**WORK REQUIRED:** Work through the listing below, copying each line that carries the word "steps".
►
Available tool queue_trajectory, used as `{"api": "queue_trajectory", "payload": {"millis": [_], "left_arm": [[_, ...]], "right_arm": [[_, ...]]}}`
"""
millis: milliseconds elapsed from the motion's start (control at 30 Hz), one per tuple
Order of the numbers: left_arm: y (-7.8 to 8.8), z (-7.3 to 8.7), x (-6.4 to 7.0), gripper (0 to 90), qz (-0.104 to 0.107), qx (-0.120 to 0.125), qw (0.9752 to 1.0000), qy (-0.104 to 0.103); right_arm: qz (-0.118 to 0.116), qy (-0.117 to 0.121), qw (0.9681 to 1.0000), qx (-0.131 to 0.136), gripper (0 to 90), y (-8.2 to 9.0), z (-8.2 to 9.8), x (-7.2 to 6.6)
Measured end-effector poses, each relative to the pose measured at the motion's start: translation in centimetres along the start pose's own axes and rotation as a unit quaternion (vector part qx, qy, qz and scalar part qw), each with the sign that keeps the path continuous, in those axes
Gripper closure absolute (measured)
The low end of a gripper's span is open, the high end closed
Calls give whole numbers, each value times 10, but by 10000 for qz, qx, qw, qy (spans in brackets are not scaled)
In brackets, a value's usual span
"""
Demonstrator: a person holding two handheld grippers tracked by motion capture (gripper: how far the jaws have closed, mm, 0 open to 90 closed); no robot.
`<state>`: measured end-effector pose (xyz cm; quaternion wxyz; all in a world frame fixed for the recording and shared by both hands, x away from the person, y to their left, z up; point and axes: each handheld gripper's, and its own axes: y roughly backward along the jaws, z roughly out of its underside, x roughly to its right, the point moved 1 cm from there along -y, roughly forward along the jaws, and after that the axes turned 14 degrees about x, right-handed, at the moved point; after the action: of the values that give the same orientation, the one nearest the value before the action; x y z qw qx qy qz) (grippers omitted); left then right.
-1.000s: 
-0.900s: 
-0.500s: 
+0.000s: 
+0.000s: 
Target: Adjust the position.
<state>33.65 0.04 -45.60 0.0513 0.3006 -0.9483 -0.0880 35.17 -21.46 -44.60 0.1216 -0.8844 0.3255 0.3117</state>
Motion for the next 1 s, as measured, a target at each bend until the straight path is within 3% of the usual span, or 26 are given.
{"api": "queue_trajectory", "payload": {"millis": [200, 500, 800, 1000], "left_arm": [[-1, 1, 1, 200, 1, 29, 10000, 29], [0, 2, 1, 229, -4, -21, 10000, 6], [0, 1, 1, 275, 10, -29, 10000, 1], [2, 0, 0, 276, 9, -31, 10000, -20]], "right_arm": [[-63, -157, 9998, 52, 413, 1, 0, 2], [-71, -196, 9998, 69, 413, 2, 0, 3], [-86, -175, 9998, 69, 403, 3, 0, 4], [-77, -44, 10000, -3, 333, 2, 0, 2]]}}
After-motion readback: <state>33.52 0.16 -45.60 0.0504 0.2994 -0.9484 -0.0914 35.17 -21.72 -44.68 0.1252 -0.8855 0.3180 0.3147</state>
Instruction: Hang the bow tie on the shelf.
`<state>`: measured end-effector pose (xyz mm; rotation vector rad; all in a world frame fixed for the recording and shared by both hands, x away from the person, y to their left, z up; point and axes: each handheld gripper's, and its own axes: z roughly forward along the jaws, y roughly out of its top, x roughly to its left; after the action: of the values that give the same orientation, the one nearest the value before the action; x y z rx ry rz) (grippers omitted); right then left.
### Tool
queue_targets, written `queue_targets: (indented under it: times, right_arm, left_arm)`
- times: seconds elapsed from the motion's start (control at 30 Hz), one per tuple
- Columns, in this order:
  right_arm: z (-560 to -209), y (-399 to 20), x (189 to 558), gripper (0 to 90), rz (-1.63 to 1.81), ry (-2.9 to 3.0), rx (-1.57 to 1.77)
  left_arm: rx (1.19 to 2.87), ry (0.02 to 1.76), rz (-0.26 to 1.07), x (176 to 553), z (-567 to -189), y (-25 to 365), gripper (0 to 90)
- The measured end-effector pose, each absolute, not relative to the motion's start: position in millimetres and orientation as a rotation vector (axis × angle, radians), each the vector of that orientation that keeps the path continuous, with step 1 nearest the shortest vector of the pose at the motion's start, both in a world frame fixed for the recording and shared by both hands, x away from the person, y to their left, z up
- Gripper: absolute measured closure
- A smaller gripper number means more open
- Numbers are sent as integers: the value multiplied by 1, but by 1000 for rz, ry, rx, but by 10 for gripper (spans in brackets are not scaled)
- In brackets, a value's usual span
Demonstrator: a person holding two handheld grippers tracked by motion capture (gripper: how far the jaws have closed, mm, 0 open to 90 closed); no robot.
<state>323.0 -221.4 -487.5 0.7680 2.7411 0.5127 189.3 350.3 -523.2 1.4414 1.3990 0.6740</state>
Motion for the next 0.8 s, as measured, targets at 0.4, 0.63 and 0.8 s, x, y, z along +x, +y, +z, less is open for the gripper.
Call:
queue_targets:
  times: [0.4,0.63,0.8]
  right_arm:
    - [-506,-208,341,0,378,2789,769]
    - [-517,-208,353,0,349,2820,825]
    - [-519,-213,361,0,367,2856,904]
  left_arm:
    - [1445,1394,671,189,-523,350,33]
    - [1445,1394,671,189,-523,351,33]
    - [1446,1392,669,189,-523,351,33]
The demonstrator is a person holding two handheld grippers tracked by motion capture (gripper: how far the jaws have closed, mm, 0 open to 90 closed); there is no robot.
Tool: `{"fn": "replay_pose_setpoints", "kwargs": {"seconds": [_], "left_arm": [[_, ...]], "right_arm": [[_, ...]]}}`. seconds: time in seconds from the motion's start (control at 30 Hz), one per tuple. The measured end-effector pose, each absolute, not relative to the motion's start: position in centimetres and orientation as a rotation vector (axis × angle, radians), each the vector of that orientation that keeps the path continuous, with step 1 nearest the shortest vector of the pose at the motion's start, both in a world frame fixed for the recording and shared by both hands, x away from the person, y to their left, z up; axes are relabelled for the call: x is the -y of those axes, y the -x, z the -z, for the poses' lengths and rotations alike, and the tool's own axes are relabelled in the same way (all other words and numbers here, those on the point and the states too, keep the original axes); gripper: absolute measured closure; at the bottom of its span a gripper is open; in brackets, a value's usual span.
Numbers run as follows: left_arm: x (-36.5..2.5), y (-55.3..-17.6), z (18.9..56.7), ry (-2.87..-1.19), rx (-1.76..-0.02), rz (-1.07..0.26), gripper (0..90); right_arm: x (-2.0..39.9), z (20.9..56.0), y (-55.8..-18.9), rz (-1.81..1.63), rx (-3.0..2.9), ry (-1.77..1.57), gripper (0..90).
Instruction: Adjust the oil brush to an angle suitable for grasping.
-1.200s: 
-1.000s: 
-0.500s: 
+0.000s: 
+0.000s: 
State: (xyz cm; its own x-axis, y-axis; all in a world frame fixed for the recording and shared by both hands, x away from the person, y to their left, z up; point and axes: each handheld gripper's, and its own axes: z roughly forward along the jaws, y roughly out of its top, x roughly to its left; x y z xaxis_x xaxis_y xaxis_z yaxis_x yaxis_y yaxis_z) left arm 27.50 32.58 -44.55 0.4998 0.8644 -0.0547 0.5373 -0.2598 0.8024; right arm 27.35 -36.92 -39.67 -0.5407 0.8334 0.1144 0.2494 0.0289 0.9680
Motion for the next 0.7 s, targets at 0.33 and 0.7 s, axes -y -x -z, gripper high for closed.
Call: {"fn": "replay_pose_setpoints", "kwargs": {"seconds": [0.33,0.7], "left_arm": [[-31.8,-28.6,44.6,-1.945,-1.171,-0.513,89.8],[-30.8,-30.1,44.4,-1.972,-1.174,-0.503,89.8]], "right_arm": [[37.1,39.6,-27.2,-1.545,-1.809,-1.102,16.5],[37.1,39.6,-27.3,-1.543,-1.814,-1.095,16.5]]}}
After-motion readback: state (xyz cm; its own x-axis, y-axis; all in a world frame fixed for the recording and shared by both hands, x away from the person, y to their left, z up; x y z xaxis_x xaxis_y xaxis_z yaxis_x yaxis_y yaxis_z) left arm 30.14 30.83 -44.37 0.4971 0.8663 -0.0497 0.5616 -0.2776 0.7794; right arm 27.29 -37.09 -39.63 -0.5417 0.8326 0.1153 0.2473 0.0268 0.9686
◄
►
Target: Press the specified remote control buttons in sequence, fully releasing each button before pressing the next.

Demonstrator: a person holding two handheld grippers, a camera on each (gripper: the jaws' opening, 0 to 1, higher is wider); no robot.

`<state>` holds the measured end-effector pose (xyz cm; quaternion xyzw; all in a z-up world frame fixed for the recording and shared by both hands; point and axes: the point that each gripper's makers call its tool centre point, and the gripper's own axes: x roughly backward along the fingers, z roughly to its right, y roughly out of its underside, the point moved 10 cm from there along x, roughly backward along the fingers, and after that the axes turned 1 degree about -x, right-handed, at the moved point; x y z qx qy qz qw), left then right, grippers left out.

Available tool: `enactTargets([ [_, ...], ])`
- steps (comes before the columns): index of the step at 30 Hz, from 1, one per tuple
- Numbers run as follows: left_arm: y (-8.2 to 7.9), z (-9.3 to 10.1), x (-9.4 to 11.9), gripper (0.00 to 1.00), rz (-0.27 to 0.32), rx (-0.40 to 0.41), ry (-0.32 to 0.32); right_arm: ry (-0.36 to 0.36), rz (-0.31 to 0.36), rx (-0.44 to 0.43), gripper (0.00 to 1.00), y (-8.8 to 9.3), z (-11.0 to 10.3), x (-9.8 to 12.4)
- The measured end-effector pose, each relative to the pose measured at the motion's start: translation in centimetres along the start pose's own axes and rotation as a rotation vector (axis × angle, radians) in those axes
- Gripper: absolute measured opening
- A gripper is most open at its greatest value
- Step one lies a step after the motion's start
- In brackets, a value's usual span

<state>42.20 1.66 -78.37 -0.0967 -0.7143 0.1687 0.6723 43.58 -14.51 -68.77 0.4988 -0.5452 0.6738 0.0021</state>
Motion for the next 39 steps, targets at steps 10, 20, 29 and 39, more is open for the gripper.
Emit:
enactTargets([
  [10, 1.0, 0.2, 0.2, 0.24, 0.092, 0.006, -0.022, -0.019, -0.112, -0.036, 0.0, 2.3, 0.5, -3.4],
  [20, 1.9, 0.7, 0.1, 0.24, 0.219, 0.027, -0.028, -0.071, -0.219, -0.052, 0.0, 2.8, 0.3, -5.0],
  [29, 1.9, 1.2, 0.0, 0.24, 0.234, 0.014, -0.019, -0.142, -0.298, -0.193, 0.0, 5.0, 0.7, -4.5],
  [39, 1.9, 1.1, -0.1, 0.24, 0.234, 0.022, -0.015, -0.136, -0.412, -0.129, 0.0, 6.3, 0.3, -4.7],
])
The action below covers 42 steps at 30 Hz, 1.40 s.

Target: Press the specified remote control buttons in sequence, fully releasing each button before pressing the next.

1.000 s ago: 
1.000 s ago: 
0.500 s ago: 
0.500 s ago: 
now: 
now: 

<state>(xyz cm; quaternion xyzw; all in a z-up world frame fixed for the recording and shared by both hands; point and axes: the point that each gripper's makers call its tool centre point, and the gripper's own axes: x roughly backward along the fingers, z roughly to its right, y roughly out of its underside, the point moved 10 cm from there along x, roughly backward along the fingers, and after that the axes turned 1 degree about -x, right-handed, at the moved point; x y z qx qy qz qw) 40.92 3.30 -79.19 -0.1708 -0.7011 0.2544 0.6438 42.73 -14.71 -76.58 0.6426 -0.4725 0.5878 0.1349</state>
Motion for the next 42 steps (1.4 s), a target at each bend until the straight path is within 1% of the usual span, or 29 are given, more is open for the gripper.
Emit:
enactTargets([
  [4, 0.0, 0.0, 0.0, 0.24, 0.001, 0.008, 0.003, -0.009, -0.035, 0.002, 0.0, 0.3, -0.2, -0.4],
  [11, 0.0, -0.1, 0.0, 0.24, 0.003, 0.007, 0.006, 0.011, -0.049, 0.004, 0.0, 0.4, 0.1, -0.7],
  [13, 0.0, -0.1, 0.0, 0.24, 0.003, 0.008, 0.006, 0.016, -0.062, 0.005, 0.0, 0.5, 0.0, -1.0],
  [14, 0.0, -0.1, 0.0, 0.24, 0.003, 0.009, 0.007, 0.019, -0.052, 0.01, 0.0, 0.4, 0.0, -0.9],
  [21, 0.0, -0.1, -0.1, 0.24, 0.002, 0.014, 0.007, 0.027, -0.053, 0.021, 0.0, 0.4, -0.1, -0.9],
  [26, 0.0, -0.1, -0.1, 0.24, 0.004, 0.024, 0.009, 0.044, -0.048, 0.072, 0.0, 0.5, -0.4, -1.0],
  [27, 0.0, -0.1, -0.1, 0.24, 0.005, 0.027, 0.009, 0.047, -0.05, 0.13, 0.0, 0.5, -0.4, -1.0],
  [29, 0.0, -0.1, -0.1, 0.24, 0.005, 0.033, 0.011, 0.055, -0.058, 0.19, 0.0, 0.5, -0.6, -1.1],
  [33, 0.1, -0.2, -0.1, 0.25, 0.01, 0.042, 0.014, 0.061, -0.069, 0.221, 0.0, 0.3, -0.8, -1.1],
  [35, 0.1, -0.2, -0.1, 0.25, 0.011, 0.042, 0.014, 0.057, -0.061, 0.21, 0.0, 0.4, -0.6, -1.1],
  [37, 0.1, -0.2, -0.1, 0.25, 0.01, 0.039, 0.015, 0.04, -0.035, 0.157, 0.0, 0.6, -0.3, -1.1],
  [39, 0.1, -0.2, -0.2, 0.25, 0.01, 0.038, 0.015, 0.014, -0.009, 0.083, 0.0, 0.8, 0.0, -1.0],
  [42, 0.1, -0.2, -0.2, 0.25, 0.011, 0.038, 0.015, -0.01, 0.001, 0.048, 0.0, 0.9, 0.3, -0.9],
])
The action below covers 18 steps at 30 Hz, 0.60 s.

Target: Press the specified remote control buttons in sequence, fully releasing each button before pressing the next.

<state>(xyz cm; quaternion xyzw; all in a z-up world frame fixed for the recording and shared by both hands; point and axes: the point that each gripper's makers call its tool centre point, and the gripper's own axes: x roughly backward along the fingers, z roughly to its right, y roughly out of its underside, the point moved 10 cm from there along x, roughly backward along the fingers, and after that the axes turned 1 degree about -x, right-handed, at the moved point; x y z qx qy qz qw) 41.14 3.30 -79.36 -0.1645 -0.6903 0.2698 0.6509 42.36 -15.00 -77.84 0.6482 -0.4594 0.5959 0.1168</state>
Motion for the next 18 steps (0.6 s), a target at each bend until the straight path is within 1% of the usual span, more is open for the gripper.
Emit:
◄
**SOLUTION FOR THIS EXERCISE:**
- steps (comes before the columns): index of the step at 30 Hz, from 1, one per tuple
Motion for the next 39 steps, targets at steps 10, 20, 29 and 39, more is open for the gripper.
The action below covers 42 steps at 30 Hz, 1.40 s.
Motion for the next 42 steps (1.4 s), a target at each bend until the straight path is within 1% of the usual span, or 29 are given, more is open for the gripper.
The action below covers 18 steps at 30 Hz, 0.60 s.
Motion for the next 18 steps (0.6 s), a target at each bend until the straight path is within 1% of the usual span, more is open for the gripper.

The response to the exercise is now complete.